Description of the task. Lines holding the word "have" must be located in the listing below and copied.
Segment Open
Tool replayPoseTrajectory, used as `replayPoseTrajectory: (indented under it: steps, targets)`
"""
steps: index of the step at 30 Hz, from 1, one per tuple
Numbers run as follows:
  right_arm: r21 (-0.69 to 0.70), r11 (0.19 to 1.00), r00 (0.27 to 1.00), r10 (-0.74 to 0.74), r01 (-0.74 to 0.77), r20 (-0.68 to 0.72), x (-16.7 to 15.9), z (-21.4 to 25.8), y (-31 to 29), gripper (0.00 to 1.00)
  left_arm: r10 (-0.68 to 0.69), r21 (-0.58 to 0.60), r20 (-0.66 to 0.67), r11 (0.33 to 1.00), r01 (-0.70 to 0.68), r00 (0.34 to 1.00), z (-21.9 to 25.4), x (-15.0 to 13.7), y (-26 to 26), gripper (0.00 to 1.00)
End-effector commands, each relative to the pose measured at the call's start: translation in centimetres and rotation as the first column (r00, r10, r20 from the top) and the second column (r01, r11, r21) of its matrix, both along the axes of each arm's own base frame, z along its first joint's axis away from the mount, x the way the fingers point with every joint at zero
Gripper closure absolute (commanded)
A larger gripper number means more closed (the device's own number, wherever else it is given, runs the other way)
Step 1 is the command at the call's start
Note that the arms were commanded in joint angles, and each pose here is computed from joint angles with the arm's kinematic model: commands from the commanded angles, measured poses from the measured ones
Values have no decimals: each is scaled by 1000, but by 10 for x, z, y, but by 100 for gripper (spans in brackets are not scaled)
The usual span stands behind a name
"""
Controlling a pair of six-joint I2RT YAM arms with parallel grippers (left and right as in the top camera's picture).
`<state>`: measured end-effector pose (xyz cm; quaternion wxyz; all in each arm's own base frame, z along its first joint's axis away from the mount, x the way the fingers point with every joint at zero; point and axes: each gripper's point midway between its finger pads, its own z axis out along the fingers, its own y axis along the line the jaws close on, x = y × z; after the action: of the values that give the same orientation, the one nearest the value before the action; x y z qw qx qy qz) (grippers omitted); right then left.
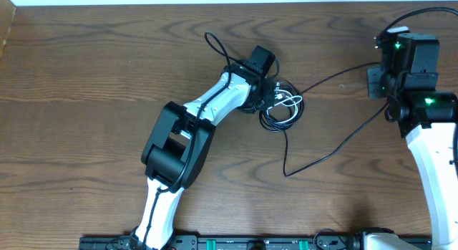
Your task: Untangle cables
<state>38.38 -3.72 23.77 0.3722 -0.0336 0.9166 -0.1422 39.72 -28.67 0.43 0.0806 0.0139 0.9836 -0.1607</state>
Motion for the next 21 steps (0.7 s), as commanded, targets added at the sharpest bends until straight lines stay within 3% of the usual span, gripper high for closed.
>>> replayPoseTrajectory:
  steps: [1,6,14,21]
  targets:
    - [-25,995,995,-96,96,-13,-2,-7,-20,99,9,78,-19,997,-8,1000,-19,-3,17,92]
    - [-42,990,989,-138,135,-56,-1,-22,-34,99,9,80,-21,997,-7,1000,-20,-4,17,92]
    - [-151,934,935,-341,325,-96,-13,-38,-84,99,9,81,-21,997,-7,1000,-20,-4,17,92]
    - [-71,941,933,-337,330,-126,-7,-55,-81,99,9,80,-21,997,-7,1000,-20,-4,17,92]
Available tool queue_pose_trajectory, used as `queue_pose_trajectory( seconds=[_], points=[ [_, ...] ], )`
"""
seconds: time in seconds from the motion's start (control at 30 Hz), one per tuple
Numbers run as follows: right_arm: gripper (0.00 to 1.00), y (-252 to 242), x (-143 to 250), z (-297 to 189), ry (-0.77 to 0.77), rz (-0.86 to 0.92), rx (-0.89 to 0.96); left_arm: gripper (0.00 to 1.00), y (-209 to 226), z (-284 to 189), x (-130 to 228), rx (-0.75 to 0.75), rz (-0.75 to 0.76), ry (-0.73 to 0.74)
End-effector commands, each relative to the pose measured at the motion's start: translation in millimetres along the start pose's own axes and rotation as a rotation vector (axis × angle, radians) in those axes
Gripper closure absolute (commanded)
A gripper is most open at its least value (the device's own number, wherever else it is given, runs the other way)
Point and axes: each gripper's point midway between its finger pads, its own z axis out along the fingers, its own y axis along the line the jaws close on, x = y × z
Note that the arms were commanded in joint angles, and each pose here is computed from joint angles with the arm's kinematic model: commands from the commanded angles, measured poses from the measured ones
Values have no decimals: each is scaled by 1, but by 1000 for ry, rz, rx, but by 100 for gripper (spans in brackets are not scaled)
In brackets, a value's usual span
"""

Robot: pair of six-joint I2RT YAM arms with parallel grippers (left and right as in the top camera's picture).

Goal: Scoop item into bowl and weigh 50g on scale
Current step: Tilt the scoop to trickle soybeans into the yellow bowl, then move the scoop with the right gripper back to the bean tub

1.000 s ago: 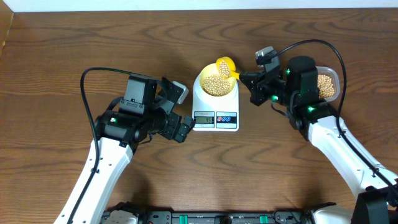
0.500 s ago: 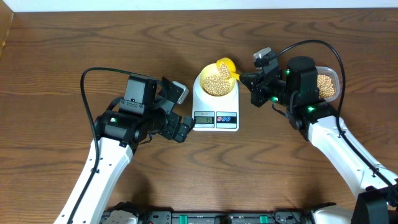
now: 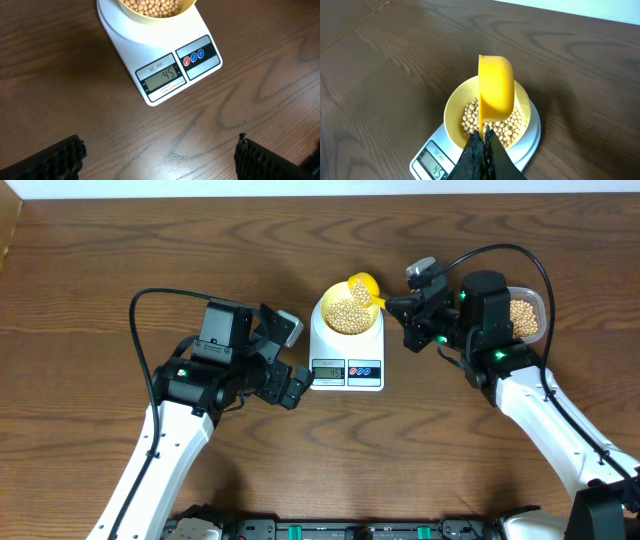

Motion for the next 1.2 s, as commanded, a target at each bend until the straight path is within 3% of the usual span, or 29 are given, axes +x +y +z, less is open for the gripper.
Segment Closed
Written solution.
Values have no decimals: each is scaled by 1000, but by 10 for x, z, y, but by 100 for gripper (spans in brackets are not scaled)
Values have no decimals: each is scaled by 1, but by 1000 for ry, rz, rx, but by 100 for gripper (spans in brackets are not scaled)

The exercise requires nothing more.